Henry Thomas Riley, Reports on Bridgwater Borough archives, 1871 and 1873

EDITORIAL NOTE: Digitised versions of the Royal Commission’s first (1870) and third (1873) reports by Henry Thomas Riley are on the Hathi Trust website. The following text was extracted using the site’s Optical Character Recognition facility. The 15th Report of the Royal Commission (1899) details all the collections surveyed.

The reports were printed in folio volumes, closely typeset, so hard to follow. In this edition they have been re-formatted to assist legibility. A number were dated by regnal years, beginning at the start of a monarch’s reign, so the true years have been added here. Some 160 documents are described and a number are fully transcribed. As will be seen, the chest storing the documents was remarked upon in the Reports. It is now an exhibit at the Blake Museum, Bridgwater:

Henry Thomas Riley Article
The Corporation Chest, where the Borough Archives were storied. Note the three locks.

The Bridgwater historian T. Bruce Dilkes (1866- 1949) devoted many years to studying and transcribing the documents, and at the time of his death had completed them to the end the reign of Elizabeth I, 1603. They were partially published and can be found elsewhere on this site.

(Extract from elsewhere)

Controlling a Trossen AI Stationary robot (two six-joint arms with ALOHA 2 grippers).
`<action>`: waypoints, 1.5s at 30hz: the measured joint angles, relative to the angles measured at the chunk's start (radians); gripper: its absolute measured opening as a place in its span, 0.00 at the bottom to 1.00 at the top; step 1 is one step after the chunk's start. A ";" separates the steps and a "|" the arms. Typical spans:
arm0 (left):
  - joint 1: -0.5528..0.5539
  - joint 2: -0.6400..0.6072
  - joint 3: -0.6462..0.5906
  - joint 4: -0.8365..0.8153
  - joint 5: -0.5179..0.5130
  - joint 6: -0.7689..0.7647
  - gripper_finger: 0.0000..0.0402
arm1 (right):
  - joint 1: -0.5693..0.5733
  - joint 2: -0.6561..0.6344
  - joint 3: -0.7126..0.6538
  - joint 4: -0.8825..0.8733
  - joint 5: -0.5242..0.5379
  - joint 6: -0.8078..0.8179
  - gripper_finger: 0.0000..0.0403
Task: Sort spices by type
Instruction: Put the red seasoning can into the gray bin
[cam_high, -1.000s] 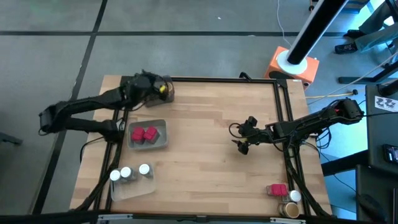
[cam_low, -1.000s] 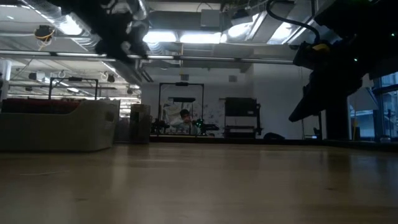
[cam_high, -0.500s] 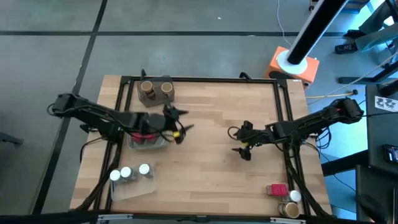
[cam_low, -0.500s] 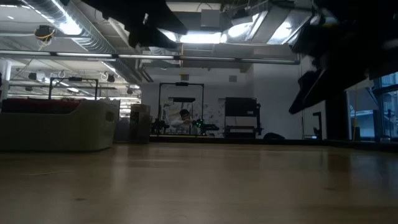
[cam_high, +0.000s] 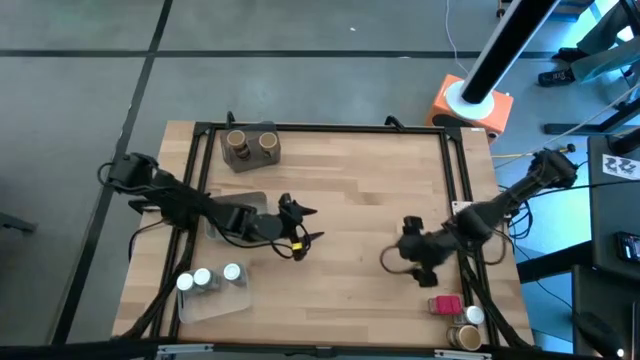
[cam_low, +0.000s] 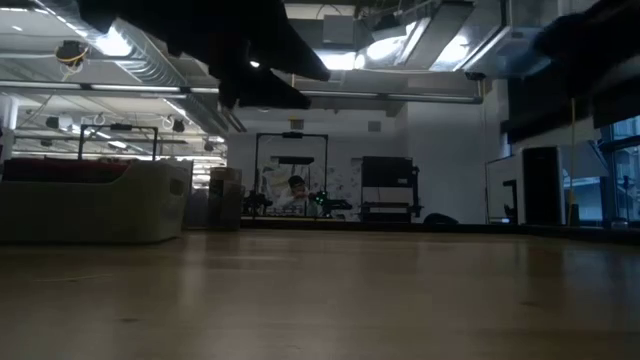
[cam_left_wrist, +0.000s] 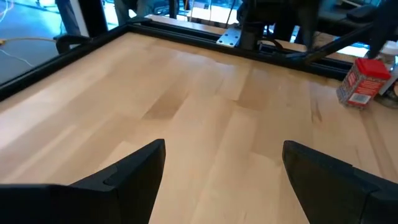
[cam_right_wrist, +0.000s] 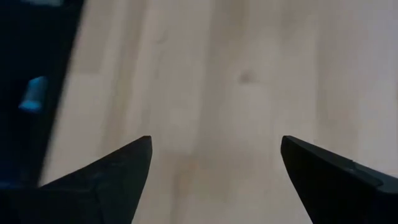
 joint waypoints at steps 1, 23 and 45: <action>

Henry Thomas Riley (1816–1878) was an English translator, lexicographer, and antiquary. On the creation of the Historical Manuscripts Commission (by royal charter in April 1869), Riley was engaged as an additional inspector for England, and given the task of examining the archives of various municipal corporations, the muniments of the colleges at Oxford and Cambridge, and the documents in the registries of various bishops and chapters.